Write each line out a second time, exactly as shown below.

*** DATA BELOW

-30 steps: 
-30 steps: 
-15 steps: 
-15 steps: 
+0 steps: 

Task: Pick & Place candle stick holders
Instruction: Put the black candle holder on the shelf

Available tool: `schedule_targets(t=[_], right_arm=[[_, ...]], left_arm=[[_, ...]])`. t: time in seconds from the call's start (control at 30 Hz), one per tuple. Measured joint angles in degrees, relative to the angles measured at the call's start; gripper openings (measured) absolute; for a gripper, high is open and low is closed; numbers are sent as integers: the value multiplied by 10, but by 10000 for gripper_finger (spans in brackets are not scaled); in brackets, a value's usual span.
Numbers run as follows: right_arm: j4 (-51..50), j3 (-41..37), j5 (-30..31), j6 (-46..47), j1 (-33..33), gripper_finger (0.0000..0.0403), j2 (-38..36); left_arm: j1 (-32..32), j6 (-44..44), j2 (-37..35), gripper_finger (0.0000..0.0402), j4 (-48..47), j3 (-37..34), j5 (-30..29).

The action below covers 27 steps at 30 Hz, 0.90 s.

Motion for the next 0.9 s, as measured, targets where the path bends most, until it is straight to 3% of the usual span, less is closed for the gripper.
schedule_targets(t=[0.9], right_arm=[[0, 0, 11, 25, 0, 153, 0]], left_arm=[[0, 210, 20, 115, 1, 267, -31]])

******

* _THE ANSWER_:
-30 steps: 
-30 steps: 
-15 steps: 
-15 steps: 
+0 steps: 

Task: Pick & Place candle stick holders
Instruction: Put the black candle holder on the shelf

Available tool: `schedule_targets(t=[_], right_arm=[[_, ...]], left_arm=[[_, ...]])`. t: time in seconds from the call's start (control at 30 Hz), one per tuple. Measured joint angles in degrees, relative to the angles measured at the call's start; gripper openings (measured) absolute; for a gripper, high is open and low is closed; numbers are sent as integers: the value multiplied by 10, but by 10000 for gripper_finger (spans in brackets are not scaled); in brackets, a value's usual span.
Numbers run as follows: right_arm: j4 (-51..50), j3 (-41..37), j5 (-30..31), j6 (-46..47), j1 (-33..33), gripper_finger (0.0000..0.0403), j2 (-38..36); left_arm: j1 (-32..32), j6 (-44..44), j2 (-37..35), gripper_finger (0.0000..0.0402), j4 (-48..47), j3 (-37..34), j5 (-30..29).

The action below covers 27 steps at 30 Hz, 0.90 s.

Motion for the next 0.9 s, as measured, targets where the path bends most, until it is straight to 3% of the usual span, less is closed for the gripper.
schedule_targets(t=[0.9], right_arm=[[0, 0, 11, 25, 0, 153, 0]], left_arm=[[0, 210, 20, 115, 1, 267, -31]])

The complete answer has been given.